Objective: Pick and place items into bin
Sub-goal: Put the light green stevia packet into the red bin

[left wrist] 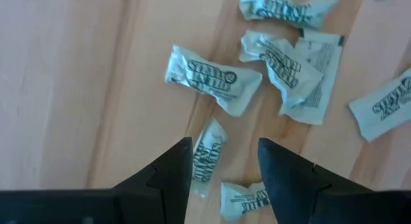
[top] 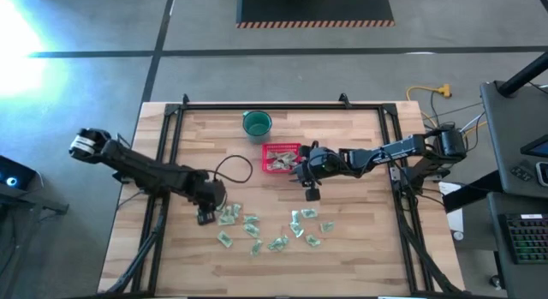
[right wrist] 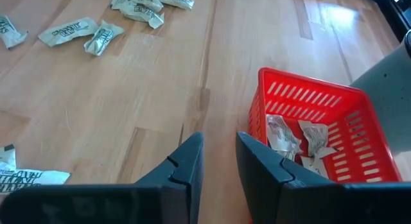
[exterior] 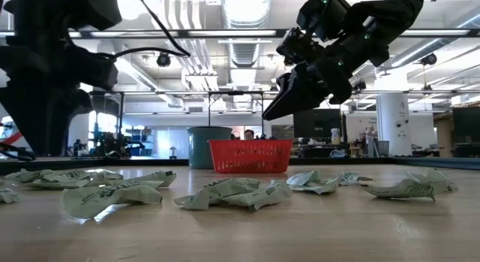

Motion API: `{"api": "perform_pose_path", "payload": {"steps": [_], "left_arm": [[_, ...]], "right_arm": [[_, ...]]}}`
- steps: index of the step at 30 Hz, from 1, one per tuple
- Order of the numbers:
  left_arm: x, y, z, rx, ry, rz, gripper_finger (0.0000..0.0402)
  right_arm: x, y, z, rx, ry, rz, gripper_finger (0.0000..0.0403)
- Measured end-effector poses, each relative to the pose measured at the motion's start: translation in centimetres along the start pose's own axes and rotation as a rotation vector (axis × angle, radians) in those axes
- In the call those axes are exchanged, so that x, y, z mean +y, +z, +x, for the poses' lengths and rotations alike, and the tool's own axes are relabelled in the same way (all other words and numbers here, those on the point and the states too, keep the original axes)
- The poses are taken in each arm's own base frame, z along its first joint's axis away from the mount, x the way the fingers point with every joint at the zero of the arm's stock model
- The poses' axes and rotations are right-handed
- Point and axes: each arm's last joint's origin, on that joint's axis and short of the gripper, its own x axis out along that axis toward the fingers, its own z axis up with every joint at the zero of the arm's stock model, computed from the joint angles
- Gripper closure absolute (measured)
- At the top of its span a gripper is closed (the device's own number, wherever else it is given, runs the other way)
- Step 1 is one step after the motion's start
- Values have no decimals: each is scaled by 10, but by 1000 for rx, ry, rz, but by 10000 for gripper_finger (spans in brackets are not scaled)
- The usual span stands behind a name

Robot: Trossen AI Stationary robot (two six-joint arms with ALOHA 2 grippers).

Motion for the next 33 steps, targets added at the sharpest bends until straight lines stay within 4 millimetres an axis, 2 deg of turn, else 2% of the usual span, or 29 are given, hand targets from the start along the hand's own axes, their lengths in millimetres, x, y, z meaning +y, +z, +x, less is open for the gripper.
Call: {"api": "perform_pose_path", "payload": {"steps": [14,23,27,33], "left_arm": [[-2,-10,20,50,115,90,242],[-4,-7,36,101,153,137,243],[-5,-7,38,111,155,137,265],[-6,-5,33,86,136,136,330]], "right_arm": [[0,0,0,-2,0,8,322],[0,1,0,-3,-1,7,327],[0,1,0,-3,-1,6,324],[0,1,0,-3,-1,4,329]]}}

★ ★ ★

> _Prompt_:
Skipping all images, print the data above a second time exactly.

> _Result for this exercise_:
Objective: Pick and place items into bin
Sub-goal: Put the light green stevia packet into the red bin

[left wrist] 
[top] 
[right wrist] 
[exterior] 

Motion API: `{"api": "perform_pose_path", "payload": {"steps": [_], "left_arm": [[_, ...]], "right_arm": [[_, ...]]}}`
- steps: index of the step at 30 Hz, from 1, one per tuple
- Order of the numbers:
  left_arm: x, y, z, rx, ry, rz, gripper_finger (0.0000..0.0402)
  right_arm: x, y, z, rx, ry, rz, gripper_finger (0.0000..0.0403)
- Measured end-effector poses, each relative to the pose measured at the motion's start: translation in centimetres along the start pose's own axes and rotation as a rotation vector (axis × angle, radians) in those axes
- In the call those axes are exchanged, so that x, y, z mean +y, +z, +x, for the poses' lengths and rotations alike, and the tool's own axes are relabelled in the same way (all other words and numbers here, those on the point and the states too, keep the original axes)
- The poses are taken in each arm's own base frame, z along its first joint's axis away from the mount, x the way the fingers point with every joint at the zero of the arm's stock model
- The poses' axes and rotations are right-handed
- Point and axes: each arm's last joint's origin, on that joint's axis and short of the gripper, its own x axis out along that axis toward the fingers, its own z axis up with every joint at the zero of the arm's stock model, computed from the joint angles
- Gripper closure absolute (measured)
- At the top of its span a gripper is closed (the device's own number, wherever else it is given, runs the other way)
- Step 1 is one step after the motion's start
- Values have no decimals: each is scaled by 10, but by 1000 for rx, ry, rz, but by 10000 for gripper_finger (spans in brackets are not scaled)
- The usual span stands behind a name

Robot: Trossen AI Stationary robot (two six-joint arms with ALOHA 2 grippers).

Motion for the next 33 steps, targets added at the sharpest bends until straight lines stay within 4 millimetres an axis, 2 deg of turn, else 2% of the usual span, or 29 are given, hand targets from the start along the hand's own axes, their lengths in millimetres, x, y, z meaning +y, +z, +x, less is open for the gripper.
Call: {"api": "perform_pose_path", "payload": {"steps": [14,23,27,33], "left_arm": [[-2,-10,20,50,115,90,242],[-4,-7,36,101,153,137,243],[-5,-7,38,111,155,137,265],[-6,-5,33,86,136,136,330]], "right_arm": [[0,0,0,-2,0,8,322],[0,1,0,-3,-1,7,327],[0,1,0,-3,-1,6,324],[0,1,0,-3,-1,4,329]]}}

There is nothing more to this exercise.